Koruptor. Itu lah mungkin kata yang bisa menggambarkan makhluk bertatto neraka
ini. Sesungguhnya mereka dengan mudahnya mengalirkan dana-dana yang seharusnya
untuk kebebasan rakyat malah di alirkan ke kebebasannya sendiri. Lupa bahwa hal
itu sungguh keji. Dibanding dirinya keji, mending orang lain yang merasakan
kekejiannya. Dengan kebebasan haram yang saat ini mereka dapatkan membuat
mereka bisa melanglang buana ke berbagai penjuru kebebasan untuk memanfaatkan
“kebebasan haram”. Tapi, satu hal yang mereka harus tahu bahwa kebebasan haram
yang mereka dapatkan bisa merimbas pada kungkungan yang sangat luar biasa dari
si penentu kebebasan nantinya. Itulah yang mereka tidak ketahui.

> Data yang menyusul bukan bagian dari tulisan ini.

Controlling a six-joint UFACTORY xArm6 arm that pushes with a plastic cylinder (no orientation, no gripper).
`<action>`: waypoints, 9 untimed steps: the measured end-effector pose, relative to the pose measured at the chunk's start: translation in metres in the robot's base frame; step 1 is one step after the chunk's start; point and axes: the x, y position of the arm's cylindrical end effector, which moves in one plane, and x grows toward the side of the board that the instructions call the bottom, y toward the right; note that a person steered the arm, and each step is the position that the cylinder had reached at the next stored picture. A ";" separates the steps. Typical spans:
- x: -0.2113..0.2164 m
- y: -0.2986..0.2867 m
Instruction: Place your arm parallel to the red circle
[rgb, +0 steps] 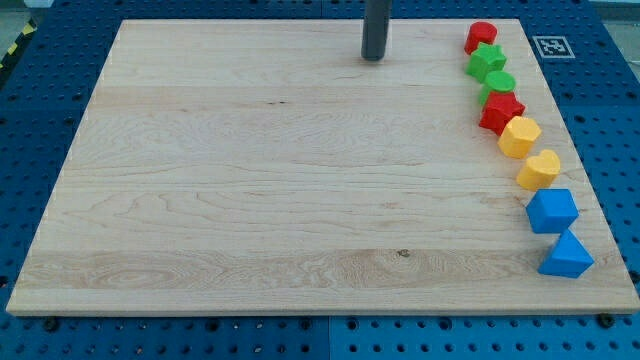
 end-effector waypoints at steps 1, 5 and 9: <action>0.050 0.022; 0.097 0.053; 0.096 0.070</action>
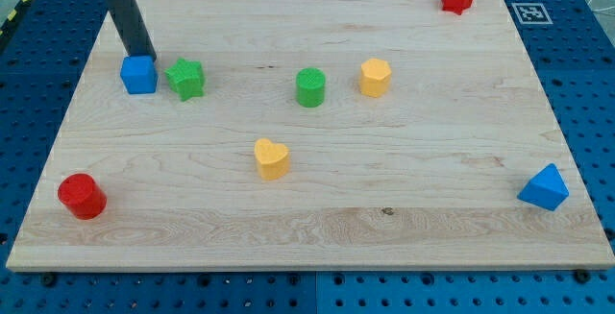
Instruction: Move green star a bit down
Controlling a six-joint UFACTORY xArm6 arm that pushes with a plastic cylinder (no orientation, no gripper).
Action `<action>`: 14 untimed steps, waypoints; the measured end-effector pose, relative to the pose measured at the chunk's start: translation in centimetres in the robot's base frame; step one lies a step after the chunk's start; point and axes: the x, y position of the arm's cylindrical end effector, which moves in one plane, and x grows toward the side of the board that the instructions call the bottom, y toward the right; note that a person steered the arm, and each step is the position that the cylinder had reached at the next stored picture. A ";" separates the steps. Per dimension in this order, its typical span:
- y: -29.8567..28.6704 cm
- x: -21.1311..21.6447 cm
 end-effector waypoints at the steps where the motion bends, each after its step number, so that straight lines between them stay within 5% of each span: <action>1: 0.0 1.1; 4: 0.2 -1.9; 6: 6.3 -2.0; 9: 9.1 3.0; 14: 9.6 3.7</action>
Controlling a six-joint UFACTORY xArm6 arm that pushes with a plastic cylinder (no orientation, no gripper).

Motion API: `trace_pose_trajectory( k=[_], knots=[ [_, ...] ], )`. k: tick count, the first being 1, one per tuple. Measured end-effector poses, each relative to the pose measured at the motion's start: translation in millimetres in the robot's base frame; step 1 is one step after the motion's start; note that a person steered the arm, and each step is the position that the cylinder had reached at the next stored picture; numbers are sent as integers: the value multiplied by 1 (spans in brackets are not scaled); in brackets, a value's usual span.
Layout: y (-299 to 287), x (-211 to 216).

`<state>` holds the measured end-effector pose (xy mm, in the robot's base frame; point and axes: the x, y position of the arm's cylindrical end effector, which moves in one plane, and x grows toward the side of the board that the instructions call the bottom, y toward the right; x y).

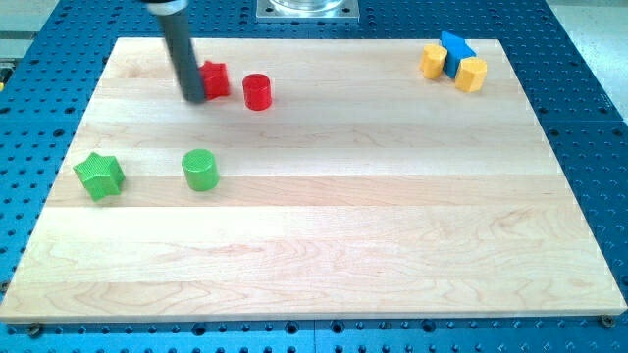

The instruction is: Keep the red blocks at the top center of the board

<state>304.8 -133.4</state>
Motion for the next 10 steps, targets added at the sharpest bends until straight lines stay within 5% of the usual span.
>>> trace_pose_trajectory(
  k=[2, 3, 5, 6, 7, 8, 9, 10],
  knots=[
    [-16, -20],
    [62, -47],
    [140, -1],
    [175, -57],
    [175, -34],
    [103, 85],
    [37, 56],
    [89, 17]
  ],
)
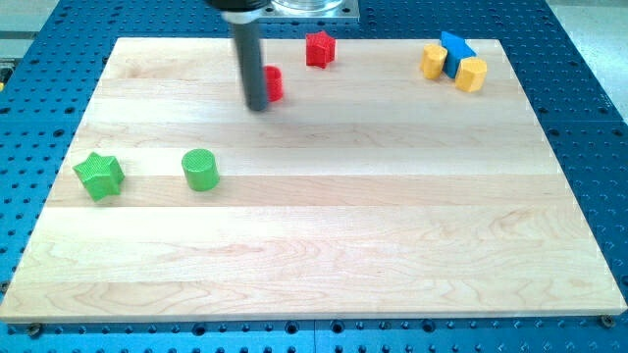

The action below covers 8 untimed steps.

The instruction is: Keep the red blocks at the top center of the board

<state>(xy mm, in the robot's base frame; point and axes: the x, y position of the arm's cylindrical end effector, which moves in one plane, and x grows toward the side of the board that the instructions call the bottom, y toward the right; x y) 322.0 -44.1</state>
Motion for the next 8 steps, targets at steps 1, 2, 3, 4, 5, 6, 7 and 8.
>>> trace_pose_trajectory(
  k=[1, 2, 3, 4, 5, 6, 7, 8],
  knots=[
    [44, -15],
    [2, 12],
    [-14, -21],
    [36, -31],
    [35, -26],
    [35, -26],
    [53, -9],
    [99, 31]
  ],
)
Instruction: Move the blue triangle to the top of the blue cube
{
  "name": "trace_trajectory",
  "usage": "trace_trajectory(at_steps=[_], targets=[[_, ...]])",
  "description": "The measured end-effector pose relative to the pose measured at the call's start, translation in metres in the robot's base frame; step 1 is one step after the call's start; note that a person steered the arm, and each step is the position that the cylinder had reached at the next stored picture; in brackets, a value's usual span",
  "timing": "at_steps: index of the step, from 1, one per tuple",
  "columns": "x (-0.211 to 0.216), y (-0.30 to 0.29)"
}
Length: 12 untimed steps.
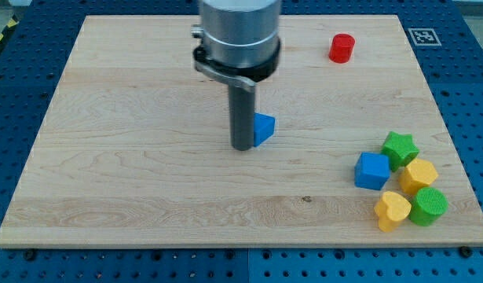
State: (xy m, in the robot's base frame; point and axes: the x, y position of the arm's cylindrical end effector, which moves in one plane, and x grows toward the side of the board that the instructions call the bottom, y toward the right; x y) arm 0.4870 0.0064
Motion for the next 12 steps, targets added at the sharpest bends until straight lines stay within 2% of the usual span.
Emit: trace_trajectory(at_steps=[2, 3, 5, 7, 9, 10, 12], targets=[[-0.025, -0.048], [-0.025, -0.017], [-0.025, -0.014], [-0.028, 0.02], [-0.028, 0.029], [-0.026, 0.084], [-0.023, 0.107]])
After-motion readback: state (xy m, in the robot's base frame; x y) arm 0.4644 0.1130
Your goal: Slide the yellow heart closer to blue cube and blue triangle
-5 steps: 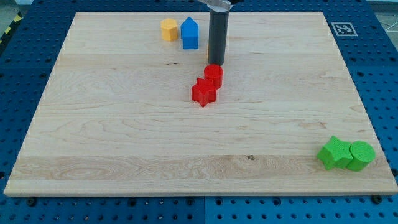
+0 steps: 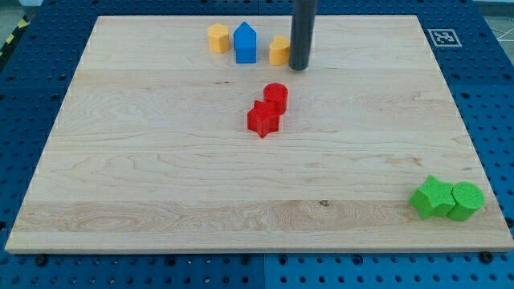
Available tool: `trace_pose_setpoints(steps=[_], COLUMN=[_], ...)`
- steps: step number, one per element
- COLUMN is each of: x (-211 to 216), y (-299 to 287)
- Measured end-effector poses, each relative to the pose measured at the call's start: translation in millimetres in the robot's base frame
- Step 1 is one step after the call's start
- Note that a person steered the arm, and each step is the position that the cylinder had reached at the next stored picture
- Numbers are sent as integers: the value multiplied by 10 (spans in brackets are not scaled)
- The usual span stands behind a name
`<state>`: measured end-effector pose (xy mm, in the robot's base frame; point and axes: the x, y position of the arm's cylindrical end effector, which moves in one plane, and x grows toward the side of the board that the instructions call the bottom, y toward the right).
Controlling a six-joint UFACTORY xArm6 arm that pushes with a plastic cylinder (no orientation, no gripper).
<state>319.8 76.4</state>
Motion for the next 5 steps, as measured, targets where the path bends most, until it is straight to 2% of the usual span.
trace_pose_setpoints(steps=[1, 5], x=[-110, -52], y=[50, -397])
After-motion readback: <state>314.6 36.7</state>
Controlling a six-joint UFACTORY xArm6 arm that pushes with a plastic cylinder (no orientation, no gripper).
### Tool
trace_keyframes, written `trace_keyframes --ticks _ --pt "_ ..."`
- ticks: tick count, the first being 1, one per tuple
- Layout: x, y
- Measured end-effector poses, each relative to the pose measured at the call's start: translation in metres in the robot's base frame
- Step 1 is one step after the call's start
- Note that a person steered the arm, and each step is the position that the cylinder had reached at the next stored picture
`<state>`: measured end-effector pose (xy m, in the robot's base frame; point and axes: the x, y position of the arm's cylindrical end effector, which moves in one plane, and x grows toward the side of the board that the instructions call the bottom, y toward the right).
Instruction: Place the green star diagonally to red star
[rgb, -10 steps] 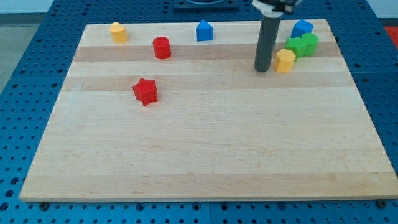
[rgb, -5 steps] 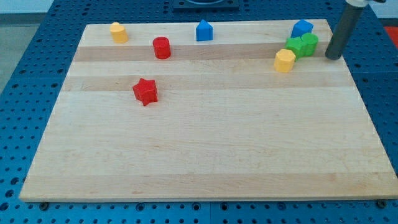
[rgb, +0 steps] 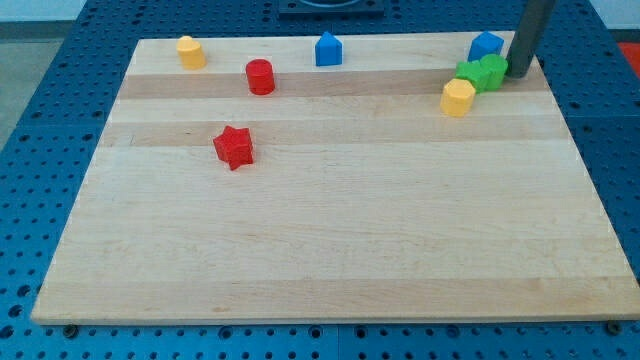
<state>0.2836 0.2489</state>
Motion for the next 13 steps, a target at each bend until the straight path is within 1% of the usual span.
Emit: trace_keyframes --ticks 3,4,5,7,10,13 --pt "0.001 -0.044" --pt "0.011 -0.059" --pt "0.020 -0.081" --pt "0.024 -0.134" --pt "0.082 -0.177" --pt "0.085 -0.275"
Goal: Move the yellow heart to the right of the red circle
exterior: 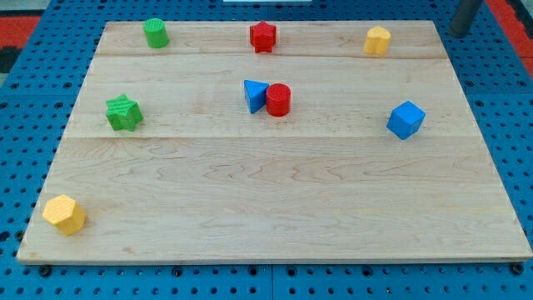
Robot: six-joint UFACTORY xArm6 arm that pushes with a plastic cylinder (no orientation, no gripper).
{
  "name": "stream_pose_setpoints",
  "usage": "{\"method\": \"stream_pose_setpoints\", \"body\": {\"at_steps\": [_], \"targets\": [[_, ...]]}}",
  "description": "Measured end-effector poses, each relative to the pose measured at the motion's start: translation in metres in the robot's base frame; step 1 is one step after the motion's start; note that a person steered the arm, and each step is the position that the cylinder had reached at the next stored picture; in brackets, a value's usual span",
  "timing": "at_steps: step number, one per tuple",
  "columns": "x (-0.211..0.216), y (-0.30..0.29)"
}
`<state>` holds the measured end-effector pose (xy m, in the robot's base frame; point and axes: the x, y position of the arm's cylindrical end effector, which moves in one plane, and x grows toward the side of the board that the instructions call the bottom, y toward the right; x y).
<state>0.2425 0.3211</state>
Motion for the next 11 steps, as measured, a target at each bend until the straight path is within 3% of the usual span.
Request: {"method": "stream_pose_setpoints", "body": {"at_steps": [1, 2, 5, 7, 9, 10, 11], "targets": [[0.056, -0.007], [0.081, -0.035], [-0.003, -0.129], [-0.050, -0.149], [0.033, -0.155], [-0.008, -0.167], [-0.009, -0.200]]}}
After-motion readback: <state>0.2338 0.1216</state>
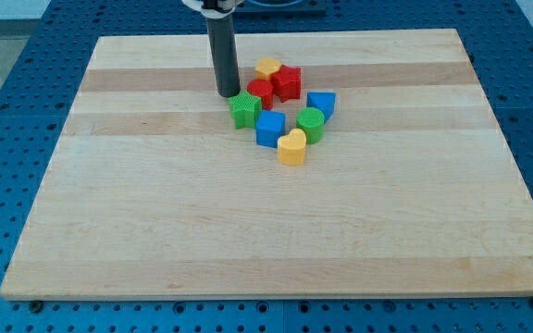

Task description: Move the yellow hexagon top right to the red star

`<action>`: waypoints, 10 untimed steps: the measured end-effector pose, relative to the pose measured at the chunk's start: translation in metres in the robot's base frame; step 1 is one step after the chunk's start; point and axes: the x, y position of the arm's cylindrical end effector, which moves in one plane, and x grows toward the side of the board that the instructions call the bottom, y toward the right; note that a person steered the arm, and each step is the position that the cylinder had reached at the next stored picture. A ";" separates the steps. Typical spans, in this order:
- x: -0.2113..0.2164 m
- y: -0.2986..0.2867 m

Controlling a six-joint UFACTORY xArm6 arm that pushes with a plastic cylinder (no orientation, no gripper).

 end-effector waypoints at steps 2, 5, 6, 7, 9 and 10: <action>-0.017 0.030; -0.061 0.073; -0.069 0.073; -0.075 0.073; -0.077 0.073; -0.080 0.073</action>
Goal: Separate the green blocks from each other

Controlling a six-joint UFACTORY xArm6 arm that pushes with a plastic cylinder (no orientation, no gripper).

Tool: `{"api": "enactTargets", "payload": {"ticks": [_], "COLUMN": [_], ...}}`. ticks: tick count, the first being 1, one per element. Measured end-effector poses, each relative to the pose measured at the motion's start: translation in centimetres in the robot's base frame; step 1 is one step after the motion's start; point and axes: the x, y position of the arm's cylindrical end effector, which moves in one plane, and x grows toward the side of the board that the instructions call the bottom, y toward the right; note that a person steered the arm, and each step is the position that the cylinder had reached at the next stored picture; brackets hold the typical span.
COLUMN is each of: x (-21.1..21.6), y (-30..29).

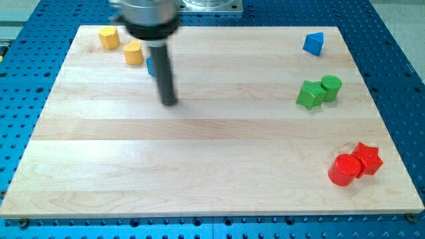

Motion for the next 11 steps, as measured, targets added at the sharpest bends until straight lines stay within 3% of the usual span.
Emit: {"api": "enactTargets", "payload": {"ticks": [2, 3, 4, 5, 6, 7, 8, 10, 11], "x": [-7.1, -7.2, -3.4, -2.7, -2.7, -2.2, 0.2, 1.6, -0.8], "y": [26.0, 33.1, 30.9, 24.8, 15.1, 19.3, 17.8, 7.2, 4.7]}}
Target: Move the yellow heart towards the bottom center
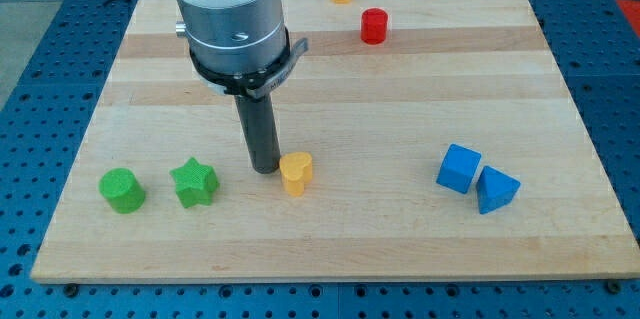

Bebas memang kata yang simple tapi luas artinya.
Menghipnotis ketika mendapatkannya namun sakit ketika harus merasakan. Bebas
sulit diartikan karena susah untuk dirasakan. Sedikit saja kebebasan berarti,
maka saat itu pula seribu kesakitan akan dirasakan. Ironis makna sebuah kebebasan
mampu menghilangkan harapan. kebebasan tidak ada yang murni, semua butuh
kebebasan lain untuk membuatnya membebaskannya. Bila ditarik benang merahnya,
kebebasan itu bisa berarti tak ada. Semua sudah diatur dan direncanakan. Semua
telah dikungkung pada sebuah penjara peraturan. Kebebasan bisa dirasakan ketika
kita merasakan melanggar peraturan.
Dan hal
ini membuka mataku bahwa kebebasan justru bersumber dari peraturan yang mengekang
itu sendiri. Ketika aturan yang telah diciptakan si pembuat aturan kita
langgar, disaat itu pula sebersit kebebasan akhirnya dapat dirasakan. Hanya
sebersit tak untuk selamanya. Dan itulah mungkin yang mengelilingi pikiran ku
sedari tadi tentang bagaimana mendapatkan sebuah kebebasan.
Burung yang tadi seolah bebas pun sebenarnya
ternyata tak bebas. Burung gereja kecolatan ini harus berhati-hati ketika
terbang mengingat burung besar diatasnya kapan saja bisa menerkam. Dan satu hal
juga yang harus diingat bahwa burung itu hanya bisa melihat dari atas tanpa
merasakan dari bawah. Mereka sekedar melihat, melihat sebuah kebebasan dari
udara, tanpa harus merasakannya dari bawah. Burung bisa kapan saja akan jatuh kebawah
dan merasakan sakit yang luar biasa. Tapi manusia bisa saja merasakan sakit
yang luar biasa dibawah tapi begitu terbang sangat merasakan kebebasan sejati
walaupun hanya sekejap. That’s why, just
from bird eyes view, I can felt so free.